DE NOTRE CORRESPONDANT
DEPUIS 2002, les parlementaires des 179 pays ayant participé à la Cipd ont mis en place un suivi du plan d'action et de ses mesures : ils viennent de se réunir au Conseil de l'Europe, à Strasbourg, pour évaluer les besoins à couvrir et les progrès réalisés. Comme l'a rappelé la directrice du Fonds des Nations unies pour la population (Unfpa), Thoraya Ahmed Obaid, plus de 130 pays ont déjà adapté leurs systèmes de santé pour mieux intégrer la santé de la reproduction dans les soins de santé primaire, et pour former du personnel et pour développer la planification familiale. Actuellement, dans le monde, un tiers des femmes enceintes ne reçoivent aucun soin de santé, et un accouchement sur deux a lieu sans la moindre assistance qualifiée. Mais les difficultés financières ont souvent entravé la réalisation de ces programmes, comme l'ont rappelé de nombreux médecins au cours de la conférence (voir encadré). Ce sont les pays qui ont réussi à décoller économiquement et à maîtriser leur démographie qui obtiennent les meilleurs résultats en matière de santé reproductive, comme la Tunisie, l'île Maurice ou la Thaïlande.
Mais ces succès côtoient des situations dramatiques dans les pays les plus pauvres, d'autant plus que les pays développés n'ont pas toujours rempli leurs engagements : en 2003, ils n'ont versé que 3 milliards d'euros pour la santé de la reproduction dans les pays en voie de développement, alors qu'ils s'étaient engagés à en verser le double.

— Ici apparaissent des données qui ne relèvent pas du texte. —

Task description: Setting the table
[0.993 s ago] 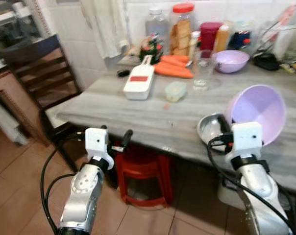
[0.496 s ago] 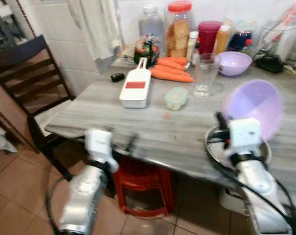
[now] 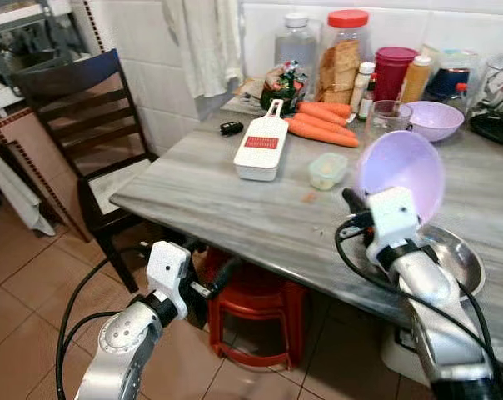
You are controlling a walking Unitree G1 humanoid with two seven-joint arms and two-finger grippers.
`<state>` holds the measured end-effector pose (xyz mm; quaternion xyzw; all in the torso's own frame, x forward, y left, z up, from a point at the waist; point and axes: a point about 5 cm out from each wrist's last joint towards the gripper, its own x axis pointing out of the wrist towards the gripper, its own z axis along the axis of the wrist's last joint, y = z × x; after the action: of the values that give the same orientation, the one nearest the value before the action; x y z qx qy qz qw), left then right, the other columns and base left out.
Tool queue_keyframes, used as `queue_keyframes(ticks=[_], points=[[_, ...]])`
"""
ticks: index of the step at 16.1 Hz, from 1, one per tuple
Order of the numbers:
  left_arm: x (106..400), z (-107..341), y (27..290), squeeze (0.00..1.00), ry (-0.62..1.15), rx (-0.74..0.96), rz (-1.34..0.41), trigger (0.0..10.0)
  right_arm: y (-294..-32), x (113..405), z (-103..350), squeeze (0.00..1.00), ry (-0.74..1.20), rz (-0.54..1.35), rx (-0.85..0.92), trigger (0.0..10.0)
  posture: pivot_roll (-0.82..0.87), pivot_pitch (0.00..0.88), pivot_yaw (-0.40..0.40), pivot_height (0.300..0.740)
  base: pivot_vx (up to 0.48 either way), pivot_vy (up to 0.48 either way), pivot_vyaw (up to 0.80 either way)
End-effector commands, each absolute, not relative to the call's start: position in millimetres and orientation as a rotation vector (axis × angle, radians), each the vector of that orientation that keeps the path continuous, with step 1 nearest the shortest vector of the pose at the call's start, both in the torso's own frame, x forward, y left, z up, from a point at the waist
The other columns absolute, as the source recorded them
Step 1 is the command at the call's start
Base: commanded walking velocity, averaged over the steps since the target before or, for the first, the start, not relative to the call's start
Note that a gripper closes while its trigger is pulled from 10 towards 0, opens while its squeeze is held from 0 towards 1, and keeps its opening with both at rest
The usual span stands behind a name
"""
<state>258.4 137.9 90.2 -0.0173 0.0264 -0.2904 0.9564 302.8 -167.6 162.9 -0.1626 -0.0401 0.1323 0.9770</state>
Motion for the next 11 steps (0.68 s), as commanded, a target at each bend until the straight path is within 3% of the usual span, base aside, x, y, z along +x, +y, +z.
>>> queue_keyframes(ticks=[1,11], points=[[260,98,137,0.00,0.024,-0.014,-0.611,10.0,-163,312,164,0.00,-0.034,0.362,-0.368,10.0,-0.12,0.045,0.055,0.740,0.000,0.000,0.00],[255,106,123,0.00,0.001,-0.047,-0.696,10.0,-156,330,141,0.00,0.203,0.668,-0.538,10.0,-0.11,0.050,0.054,0.740,0.000,0.000,0.00]])
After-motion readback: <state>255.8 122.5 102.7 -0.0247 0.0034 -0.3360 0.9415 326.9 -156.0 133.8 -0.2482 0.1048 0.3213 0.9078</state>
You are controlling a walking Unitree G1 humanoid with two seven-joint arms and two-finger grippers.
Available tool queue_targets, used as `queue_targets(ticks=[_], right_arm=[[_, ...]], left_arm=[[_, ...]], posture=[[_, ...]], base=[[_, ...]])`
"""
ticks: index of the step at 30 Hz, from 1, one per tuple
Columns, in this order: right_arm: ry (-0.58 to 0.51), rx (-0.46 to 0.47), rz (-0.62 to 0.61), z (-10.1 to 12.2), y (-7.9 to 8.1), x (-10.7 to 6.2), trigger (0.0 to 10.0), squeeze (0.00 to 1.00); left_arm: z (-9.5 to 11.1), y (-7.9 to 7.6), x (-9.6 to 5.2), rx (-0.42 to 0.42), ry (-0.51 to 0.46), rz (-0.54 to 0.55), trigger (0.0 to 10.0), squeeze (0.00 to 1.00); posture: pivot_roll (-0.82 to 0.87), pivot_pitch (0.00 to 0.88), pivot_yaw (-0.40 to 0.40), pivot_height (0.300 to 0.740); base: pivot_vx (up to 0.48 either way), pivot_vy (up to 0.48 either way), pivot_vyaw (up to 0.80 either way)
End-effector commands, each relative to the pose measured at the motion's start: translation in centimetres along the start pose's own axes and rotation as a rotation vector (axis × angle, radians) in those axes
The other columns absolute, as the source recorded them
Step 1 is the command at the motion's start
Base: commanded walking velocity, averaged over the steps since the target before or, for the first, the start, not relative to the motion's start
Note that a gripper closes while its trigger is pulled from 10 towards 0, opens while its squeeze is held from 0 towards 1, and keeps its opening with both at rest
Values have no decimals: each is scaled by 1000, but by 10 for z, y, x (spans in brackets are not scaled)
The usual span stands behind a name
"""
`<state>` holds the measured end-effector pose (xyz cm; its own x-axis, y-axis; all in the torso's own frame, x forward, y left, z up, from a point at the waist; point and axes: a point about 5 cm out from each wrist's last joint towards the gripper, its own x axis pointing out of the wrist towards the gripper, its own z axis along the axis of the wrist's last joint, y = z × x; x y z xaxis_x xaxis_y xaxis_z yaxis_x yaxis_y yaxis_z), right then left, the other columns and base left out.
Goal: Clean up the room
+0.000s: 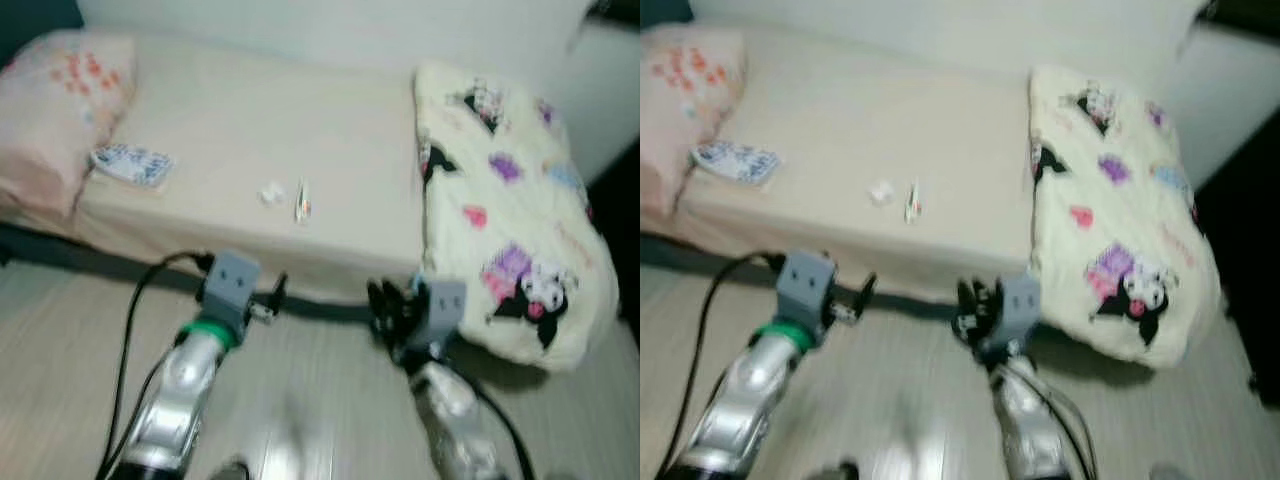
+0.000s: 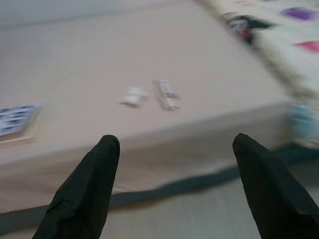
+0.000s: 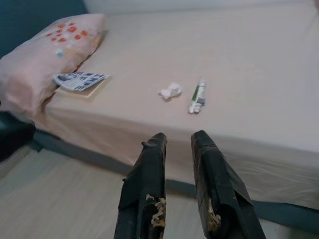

Même si 40 % de la population mondiale, contre 30 % il y a dix ans, a recours aujourd'hui à la contraception, cette proportion reste insuffisante pour maîtriser la démographie et enrayer l'explosion du VIH. En 2015, les sommes allouées dans le monde aux contraceptifs et aux préservatifs devront augmenter encore de 40 % pour parvenir à ces objectifs. Comme le rappelle l'Unfpa, il suffirait d'affecter l'équivalent de trente-six heures des dépenses consacrées chaque année à l'armement dans le monde pour permettre une planification familiale efficace et prévenir la quasi-totalité des décès pendant les grossesses et les accouchements. L'implication des parlementaires dans le suivi de la Cipd est d'autant plus importante, rappelle l'Unfpa, qu'ils votent non seulement les budgets nationaux, mais aussi les lois qui permettront d'améliorer la situation des femmes dans leurs pays respectifs. Les parlementaires ont rappelé leur engagement de consacrer au moins 10 % des budgets d'aide au développement à la santé de la reproduction, tout en renforçant les politiques de protection et de promotion des droits des femmes à travers le monde.
Afrique : le coût humain des trois retards
Le Pr Christiane Welffens-Ekra (Abidjan), présidente de la Société africaine de gynécologie-obstétrique, a rappelé à Strasbourg que si tous les pays africains se sont dotés depuis 1994 de plans d'action pour réduire la mortalité des mères et des nouveau-nés, ces plans ne sont pas toujours adaptés aux besoins et souffrent surtout d'un dramatique manque de moyens. « Les femmes et les nouveau-nés continuent de mourir à cause de la combinaison des trois retards, à savoir la décision trop tardive de faire appel aux soins, le retard pour accéder à ces soins et le retard avec lequel ils sont prodigués », souligne-t-elle.
En Afrique noire, le risque pour une femme de mourir pendant sa grossesse est de un sur seize, alors qu'il est de un sur 2 400 en Europe. Les causes de mortalité maternelle les plus fréquentes sont les hémorragies, suivies des infections et des avortements. L'inadaptation des structures de santé, les insuffisances de l'accueil et notamment des soins obstétricaux et néonatals d'urgence aggravent encore la situation, de même que l'absence de système de référence fonctionnel qui permettrait de transférer les parturientes dans des hôpitaux mieux adaptés à leur état, poursuit le Pr Welffens-Ekra.
« Les budgets votés par les pays et les organisations internationales pour réduire la mortalité des femmes et des enfants doivent répondre à des besoins concrets », termine-t-elle, en rappelant l'importance de l'éducation et de la prévention, que ce soit face au VIH ou à des complications postaccouchements. Comme la fistule obstétricale, encore trop souvent négligée, mais synonyme de rejet et d'exclusion pour les femmes qui en sont atteintes.